In business, the companies that win are those who are able to capture the largest share of the market. Whether that market share comes from having a first mover advantage or a more innovative product, once captured, most companies will do anything they can to protect it.
Recently that’s exactly what the macro brewers have been doing when it comes to their smaller, craft brewing rivals. The beer business is a big one and when the pie is as large as that of American beer sales, brewers are reluctant to give up any of it, even a tiny sliver. But craft brewers have been cutting larger and larger slices for themselves over the past decade, whether or not macro beer wants to share, which means the large macro brewers have to get more creative in order to protect their pie, and that’s where lobbying comes in. In lobbying usually the side with the most money wins, and in the past, that has clearly been the macro bottlers, which is what makes The Brewers Association’s — the professional association for craft beer — recent labeling of Yuengling as a craft brewer even more interesting. It’s all about money.
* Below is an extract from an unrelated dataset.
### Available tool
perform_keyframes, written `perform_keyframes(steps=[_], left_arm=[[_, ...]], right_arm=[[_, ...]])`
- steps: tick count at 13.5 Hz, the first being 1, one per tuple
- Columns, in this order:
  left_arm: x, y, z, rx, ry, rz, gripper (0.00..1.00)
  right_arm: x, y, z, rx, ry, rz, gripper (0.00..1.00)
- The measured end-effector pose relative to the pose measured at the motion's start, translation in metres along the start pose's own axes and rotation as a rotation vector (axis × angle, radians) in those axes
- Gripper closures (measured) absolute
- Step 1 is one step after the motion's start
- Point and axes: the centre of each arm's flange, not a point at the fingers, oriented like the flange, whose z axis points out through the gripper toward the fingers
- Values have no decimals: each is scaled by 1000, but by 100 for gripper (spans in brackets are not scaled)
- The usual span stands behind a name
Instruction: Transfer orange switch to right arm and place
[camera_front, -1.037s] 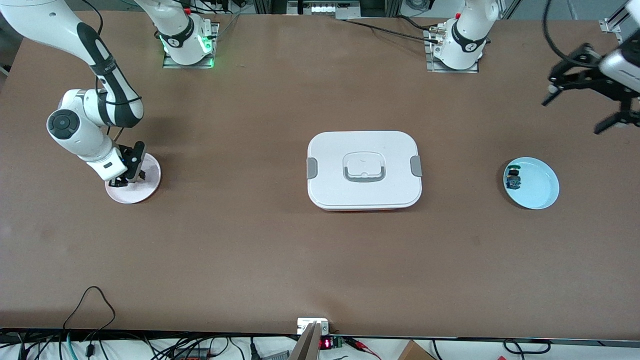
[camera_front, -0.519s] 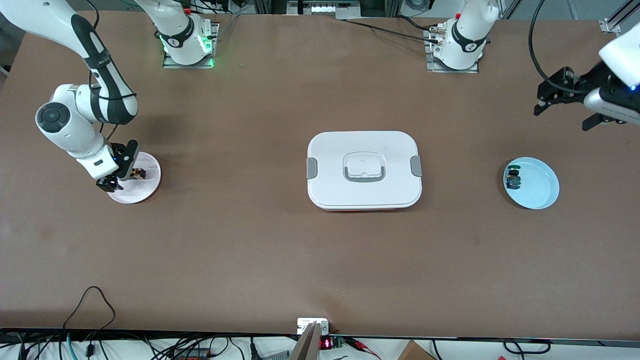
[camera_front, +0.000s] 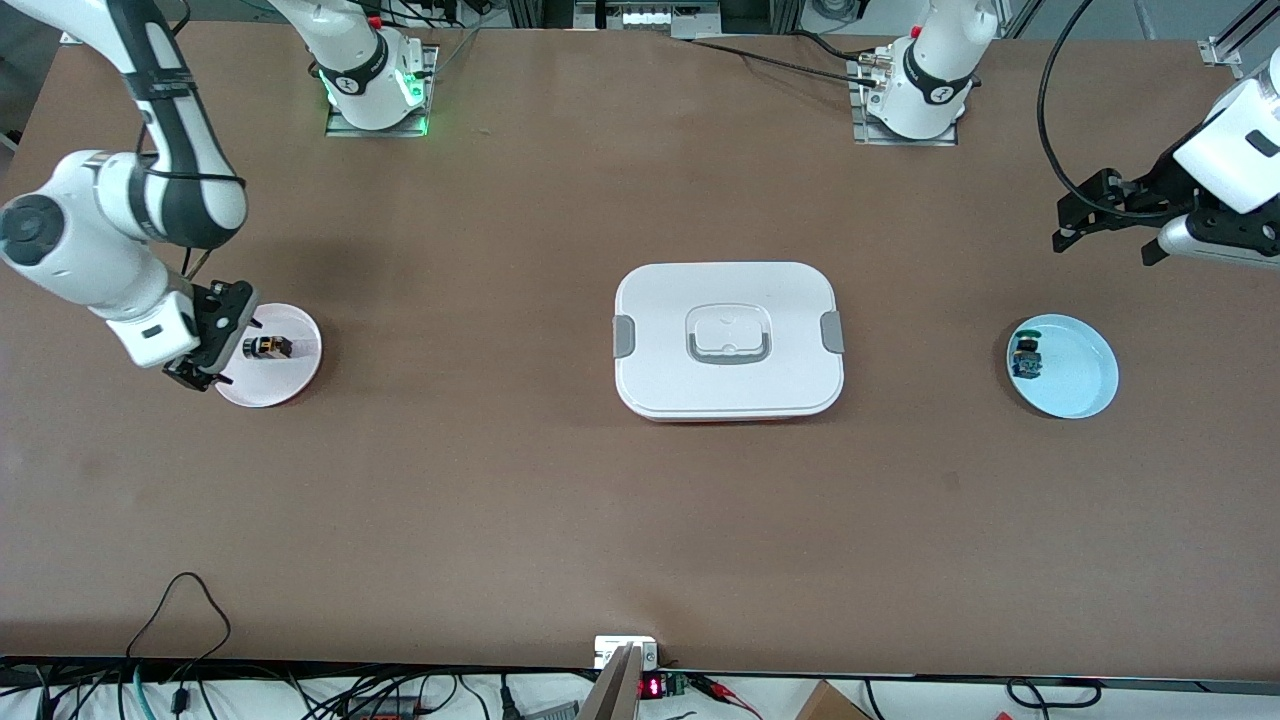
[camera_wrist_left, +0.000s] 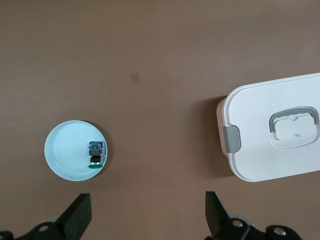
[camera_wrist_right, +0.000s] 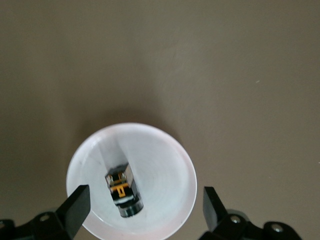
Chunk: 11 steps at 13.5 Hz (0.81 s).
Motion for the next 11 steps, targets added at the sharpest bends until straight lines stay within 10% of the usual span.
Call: perform_keyframes(steps=[6, 11], left_arm=[[9, -3, 5, 0, 6, -7, 0], [31, -23, 13, 3, 15, -39, 0]], right_arm=[[13, 13, -41, 84, 30, 624, 0], [34, 6, -91, 227, -112, 1084, 0]])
To understand how fiercely brewers are willing to fight to protect share, one only needs to view the recent fight that’s been occurring in the state of Kentucky. In 2014, Democratic House Speaker Greg Stumbo introduced a bill that would forbid companies from both brewing and distributing beer – at the time, the only brewery doing this was Budweiser. Basically, Budweiser is making beer, and then using its large distributor networks to sell that beer, and only that beer, shutting out the smaller brewers – who don’t have the financial means to both brew and distribute. According to the proposed legislation’s supporters, Budweiser presently has a monopoly on beer distribution in the state, and passing this law is the only way to restore free trade and access by sellers to more independent products.
Obviously this law would cut into Budweiser’s current market share, so they’ve been fighting the law with a large amount of spending. Since the bill was introduced at the beginning of the year, no organization has spent more lobbying the state of Kentucky than Budweiser, who has spent $290,908 in the past two months to try and kill the bill. That’s more than double what’s been spent by their craft brewing rivals in the bill’s support. Market share is truly that important.
Which is what makes the recent labeling of Yuengling as the largest craft brewer in America so interesting – sure there are probably lots of other reasons to include the brewery such as the fact that it’s been independent for all these years, but the money they potentially bring to the table can’t hurt either. Currently the craft brewers can’t match the spending of their macro rivals, but Yuengling’s addition could mean a larger war chest in the future – though let’s be honest, the addition of Yuengling alone isn’t going to all of a sudden make craft equal to macro, especially when Bud Lite sales alone are at the level of a Fortune 500 company, but it still helps. Until now, the largest brewer who has been able to spend in defense of craft has been Boston Beer – whom the association has also made changes to their rules in the past in order to allow them to keep the craft label. Adding a second large brewer – who happens to make the 19th most popular beer in America – has the potential to add more money to craft brewers’ lobbying efforts, resulting in the capturing of more market share, and your taste buds.
You didn’t really think you were the only one who decided what you drank, did you?